Kaybettikçe saldırıyor

  • HDP Eşbaşkanı Mithat Sancar, siyasi soykırım operasyonuna tepki göstererek, “Kaybettikçe saldırıyorlar, saldırdıkça daha fazla kaybediyorlar” dedi.

 

Halkların Demokratik Partisi (HDP) Eşbaşkanı Mithat Sancar, aralarında 2014’teki Merkez Yürütme Kurulu (MYK) üyelerinin de bulunduğu çok sayıda kişinin gözaltına alınmasına ilişkin partinin Genel Merkezi’nde basın toplantısı düzenledi. Açıklama öncesi partinin Genel Merkez binası ve çevresinde polis ablukası dikkat çekti. 

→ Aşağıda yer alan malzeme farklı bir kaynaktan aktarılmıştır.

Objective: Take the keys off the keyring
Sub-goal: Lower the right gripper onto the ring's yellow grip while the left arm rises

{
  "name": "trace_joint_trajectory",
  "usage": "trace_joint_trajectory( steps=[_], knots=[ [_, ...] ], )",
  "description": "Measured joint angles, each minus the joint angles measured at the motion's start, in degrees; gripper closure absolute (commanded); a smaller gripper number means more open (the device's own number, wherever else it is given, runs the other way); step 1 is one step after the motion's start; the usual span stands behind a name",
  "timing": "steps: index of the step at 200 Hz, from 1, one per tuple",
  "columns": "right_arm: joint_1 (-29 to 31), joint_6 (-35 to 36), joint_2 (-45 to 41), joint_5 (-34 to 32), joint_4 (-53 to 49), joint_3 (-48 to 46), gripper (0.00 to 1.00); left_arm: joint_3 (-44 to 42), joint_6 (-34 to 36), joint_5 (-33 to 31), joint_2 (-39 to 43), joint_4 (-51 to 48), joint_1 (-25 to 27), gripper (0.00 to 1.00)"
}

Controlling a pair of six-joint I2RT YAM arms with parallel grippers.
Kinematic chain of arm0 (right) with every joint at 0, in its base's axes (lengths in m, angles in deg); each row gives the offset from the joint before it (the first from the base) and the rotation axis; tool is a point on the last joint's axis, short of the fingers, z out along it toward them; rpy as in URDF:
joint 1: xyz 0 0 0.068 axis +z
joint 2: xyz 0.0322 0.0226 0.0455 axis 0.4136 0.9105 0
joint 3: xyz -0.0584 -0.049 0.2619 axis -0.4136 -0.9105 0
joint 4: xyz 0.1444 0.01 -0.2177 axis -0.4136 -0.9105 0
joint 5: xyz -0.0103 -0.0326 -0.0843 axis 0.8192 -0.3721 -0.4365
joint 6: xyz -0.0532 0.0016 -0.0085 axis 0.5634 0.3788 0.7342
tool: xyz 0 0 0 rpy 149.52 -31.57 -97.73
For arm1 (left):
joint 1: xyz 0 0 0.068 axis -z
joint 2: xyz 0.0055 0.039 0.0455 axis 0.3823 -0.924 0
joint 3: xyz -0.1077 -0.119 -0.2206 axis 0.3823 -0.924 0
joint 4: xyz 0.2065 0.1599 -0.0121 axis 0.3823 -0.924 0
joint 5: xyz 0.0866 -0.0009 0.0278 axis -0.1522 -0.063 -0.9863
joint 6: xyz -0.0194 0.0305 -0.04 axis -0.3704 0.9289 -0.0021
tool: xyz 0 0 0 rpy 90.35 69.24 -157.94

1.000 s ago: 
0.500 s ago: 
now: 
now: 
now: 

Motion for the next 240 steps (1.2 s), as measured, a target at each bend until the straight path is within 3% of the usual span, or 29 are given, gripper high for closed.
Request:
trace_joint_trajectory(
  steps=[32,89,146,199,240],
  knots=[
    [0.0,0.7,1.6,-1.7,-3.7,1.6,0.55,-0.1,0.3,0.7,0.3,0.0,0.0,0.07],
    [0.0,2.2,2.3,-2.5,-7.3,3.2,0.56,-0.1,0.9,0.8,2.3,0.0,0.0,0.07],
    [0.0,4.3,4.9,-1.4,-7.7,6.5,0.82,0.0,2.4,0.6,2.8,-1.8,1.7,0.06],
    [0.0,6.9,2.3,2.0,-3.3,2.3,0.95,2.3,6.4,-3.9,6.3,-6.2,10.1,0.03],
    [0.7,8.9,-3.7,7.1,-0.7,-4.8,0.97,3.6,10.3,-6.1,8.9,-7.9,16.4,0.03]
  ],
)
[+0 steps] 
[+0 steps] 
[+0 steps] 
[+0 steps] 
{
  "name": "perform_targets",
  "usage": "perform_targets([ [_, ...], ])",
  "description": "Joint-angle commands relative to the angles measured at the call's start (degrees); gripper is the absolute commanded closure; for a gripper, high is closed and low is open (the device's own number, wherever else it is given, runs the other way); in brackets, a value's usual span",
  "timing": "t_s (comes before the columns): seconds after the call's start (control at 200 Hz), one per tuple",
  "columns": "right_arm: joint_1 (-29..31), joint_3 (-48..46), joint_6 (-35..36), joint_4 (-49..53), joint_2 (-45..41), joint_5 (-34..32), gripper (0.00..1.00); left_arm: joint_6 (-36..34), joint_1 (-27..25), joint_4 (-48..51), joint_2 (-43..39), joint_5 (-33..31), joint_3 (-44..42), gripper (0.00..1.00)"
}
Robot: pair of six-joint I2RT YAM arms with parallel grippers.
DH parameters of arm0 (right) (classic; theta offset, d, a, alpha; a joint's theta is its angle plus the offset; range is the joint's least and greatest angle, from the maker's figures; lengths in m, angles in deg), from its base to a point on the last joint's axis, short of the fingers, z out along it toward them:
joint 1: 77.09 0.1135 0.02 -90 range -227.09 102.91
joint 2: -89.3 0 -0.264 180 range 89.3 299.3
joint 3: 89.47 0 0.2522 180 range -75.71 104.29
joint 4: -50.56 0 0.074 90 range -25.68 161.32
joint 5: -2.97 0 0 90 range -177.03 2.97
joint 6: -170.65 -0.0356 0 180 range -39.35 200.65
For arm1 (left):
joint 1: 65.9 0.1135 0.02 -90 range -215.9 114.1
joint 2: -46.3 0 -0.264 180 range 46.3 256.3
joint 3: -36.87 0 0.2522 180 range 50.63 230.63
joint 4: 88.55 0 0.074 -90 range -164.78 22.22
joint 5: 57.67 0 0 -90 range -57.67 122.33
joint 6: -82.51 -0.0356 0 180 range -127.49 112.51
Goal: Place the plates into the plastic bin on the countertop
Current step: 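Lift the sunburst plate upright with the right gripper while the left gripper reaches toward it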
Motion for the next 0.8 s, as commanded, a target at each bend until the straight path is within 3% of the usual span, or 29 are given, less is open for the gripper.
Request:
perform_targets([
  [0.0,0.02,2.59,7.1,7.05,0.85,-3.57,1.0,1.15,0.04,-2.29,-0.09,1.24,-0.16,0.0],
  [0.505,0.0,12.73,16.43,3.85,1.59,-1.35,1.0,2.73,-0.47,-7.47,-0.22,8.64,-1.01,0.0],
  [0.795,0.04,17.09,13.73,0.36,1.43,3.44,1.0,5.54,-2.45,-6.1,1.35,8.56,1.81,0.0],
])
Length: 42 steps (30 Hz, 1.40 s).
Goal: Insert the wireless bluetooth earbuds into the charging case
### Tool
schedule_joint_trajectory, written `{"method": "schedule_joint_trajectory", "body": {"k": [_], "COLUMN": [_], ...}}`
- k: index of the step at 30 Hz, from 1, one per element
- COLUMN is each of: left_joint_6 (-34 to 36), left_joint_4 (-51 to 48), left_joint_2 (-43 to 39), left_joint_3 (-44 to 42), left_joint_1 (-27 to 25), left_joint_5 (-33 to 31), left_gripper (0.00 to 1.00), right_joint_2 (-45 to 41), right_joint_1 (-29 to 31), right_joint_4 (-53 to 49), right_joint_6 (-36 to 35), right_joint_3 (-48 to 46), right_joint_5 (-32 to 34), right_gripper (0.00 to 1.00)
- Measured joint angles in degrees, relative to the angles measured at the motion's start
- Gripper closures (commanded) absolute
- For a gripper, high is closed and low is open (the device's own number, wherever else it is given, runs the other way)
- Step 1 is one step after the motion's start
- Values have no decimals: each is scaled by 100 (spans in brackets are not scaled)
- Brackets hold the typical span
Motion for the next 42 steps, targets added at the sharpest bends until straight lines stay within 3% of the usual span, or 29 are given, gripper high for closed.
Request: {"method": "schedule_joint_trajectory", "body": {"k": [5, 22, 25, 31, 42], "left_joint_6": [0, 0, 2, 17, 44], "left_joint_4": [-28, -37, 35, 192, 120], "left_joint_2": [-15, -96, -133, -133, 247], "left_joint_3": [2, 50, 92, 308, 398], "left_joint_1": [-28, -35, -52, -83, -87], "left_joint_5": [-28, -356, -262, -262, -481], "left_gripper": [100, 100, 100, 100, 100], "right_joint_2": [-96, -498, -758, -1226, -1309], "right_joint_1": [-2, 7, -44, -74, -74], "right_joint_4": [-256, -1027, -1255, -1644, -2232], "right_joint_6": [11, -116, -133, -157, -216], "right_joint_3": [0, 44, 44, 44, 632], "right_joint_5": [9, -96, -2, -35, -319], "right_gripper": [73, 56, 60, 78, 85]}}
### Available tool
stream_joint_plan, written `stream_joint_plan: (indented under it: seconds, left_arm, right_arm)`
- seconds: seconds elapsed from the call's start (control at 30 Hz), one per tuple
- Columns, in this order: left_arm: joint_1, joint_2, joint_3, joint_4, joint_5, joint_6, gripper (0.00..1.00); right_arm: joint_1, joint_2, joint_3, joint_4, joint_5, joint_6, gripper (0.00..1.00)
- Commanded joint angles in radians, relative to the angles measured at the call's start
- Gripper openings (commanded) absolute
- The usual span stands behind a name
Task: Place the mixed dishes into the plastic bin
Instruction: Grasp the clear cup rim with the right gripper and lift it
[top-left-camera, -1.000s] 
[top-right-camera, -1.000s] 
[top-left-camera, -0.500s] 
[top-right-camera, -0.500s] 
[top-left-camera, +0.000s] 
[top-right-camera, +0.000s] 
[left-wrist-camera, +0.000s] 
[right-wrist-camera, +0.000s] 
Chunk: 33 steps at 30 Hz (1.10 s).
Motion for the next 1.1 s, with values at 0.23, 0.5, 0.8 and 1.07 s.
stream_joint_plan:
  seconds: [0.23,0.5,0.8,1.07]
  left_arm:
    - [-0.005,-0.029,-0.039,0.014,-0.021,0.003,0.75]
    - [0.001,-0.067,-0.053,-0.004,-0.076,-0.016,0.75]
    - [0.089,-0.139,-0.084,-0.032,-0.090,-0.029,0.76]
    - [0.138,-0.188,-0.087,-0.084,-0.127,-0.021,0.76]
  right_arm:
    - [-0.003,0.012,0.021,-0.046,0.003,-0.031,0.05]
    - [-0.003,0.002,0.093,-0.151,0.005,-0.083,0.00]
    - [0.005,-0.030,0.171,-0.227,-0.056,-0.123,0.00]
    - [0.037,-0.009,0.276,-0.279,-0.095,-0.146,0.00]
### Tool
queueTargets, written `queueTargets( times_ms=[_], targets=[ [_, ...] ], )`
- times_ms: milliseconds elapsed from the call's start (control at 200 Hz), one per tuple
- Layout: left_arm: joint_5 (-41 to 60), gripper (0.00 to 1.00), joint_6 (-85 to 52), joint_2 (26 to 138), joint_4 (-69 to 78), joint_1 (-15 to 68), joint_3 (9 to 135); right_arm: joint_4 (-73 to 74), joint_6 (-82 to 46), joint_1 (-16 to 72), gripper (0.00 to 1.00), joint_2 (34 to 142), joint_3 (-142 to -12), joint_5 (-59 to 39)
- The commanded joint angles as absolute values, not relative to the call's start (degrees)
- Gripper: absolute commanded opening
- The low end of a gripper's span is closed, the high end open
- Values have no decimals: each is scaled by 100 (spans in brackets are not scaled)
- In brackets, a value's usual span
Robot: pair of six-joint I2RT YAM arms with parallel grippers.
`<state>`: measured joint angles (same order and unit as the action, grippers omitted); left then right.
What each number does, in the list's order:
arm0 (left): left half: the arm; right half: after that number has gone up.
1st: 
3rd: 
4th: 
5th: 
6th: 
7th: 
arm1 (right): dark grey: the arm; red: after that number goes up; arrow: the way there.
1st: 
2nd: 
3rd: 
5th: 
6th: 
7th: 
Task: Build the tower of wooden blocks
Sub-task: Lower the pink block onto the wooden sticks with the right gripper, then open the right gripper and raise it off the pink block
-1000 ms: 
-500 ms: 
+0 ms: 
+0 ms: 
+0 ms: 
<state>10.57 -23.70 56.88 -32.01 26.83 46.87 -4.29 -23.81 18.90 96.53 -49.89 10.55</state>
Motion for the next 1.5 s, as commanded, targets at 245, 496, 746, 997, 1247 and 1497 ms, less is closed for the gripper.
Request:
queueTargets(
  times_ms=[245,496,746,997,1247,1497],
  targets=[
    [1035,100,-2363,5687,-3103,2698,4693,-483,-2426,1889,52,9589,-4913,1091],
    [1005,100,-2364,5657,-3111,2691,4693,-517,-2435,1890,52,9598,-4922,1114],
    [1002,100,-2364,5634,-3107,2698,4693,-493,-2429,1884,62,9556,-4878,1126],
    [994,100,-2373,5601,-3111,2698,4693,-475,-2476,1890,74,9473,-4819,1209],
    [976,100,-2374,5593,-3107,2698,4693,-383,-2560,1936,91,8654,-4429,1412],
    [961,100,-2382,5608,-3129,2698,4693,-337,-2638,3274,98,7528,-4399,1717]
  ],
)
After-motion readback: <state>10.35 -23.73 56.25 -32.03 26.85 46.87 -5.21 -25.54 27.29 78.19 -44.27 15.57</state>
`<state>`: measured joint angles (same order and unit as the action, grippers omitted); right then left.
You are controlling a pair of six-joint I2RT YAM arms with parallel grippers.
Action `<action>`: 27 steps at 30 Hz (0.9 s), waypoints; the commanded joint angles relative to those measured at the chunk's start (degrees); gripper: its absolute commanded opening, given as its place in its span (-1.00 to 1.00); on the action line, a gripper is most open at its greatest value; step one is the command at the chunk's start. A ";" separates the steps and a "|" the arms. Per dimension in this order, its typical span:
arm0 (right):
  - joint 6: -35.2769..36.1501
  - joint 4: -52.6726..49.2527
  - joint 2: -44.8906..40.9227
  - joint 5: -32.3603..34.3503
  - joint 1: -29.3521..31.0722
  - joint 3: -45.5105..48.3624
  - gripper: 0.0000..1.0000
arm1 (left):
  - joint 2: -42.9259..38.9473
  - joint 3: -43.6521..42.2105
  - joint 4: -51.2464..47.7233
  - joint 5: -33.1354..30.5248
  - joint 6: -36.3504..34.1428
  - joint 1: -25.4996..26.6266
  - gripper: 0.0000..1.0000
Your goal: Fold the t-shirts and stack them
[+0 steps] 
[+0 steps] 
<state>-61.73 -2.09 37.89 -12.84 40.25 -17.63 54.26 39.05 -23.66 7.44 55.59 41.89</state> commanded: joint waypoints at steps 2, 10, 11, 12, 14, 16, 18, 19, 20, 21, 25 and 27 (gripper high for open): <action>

Partinin MYK üyeleri ve milletvekillerinin de katıldığı basın toplantısında konuşan Sancar’ın açıklamaları kısaca şöyle: “Bu planlanmıştır. Yargı uzun süredir olduğu gibi burada da iktidarın sopası olarak kullanılmaktadır. Buna evrensel anlamda yargı demek elbette mümkün değildir. Ortada iktidar sopası işlemi gören bir aygıt vardır.

İktidar sorumludur

 Operasyonlara bahane edilen 6-8 Ekim olaylarının sorumlusu partimiz değildir.  6 yıldır uğraşmalarına rağmen partimizin sorumluluğunu ortaya koyacak hiçbir delil bulamadılar. O dönem DAİŞ’in saldırılarını müjdeler gibi duyuran ve ardından sokakta şiddetin yaygınlaşmasına zemin hazırlayan siyasi iktidardır.

7 Haziran’ı unutamıyor

 7 Haziran seçimlerini hezimetini kabullenmeyen iktidar, geçersiz kıldı. Kaos ortamının yaşandığı bir zamanda seçimlerin yenilenmesi sürecini başlattı. Ardından dokunulmazlıkların kaldırılmasıyla büyük siyasi soykırım operasyonu gerçekleştirdi. Eşbaşkanlarımız Selahattin Demirtaş ve Figen Yüksekdağ dahil olmak üzere çok sayıda milletvekili arkadaşımız gözaltına alındı.

HDP diz çökmedi

 Saldırılar devam etti ama HDP diz çökmedi, mücadeleden vazgeçmedi, kararlılığını yükseltti. Bu kararlı mücadele de iktidarın en büyük korkusudur. Kendisine kaybettirecek esas aktörün HDP olduğunu biliyor. HDP’den korkmakta haksız değil, çünkü 31 Mart ve 23 Haziran’da da yeniden yenilgiyi HDP tattırmıştır.

Çabaları nafile

 Her yenilgi bu iktidarın korkusunu derinleştirmekte, telaşını artırmaktadır. Kaybettikçe saldırıyorlar, saldırdıkça daha fazla kaybediyorlar. HDP’yi etkisizleştirmeye, mümkünse bitirmeye azmetmiş görünüyorlar ama bu çaba nafiledir. Arkamızda halkımızın desteği, yüreğimizde inancımız ve mücadelemizde haklılığımız devam ettikçe HDP’yi hiçbir güç alt edemeyecektir.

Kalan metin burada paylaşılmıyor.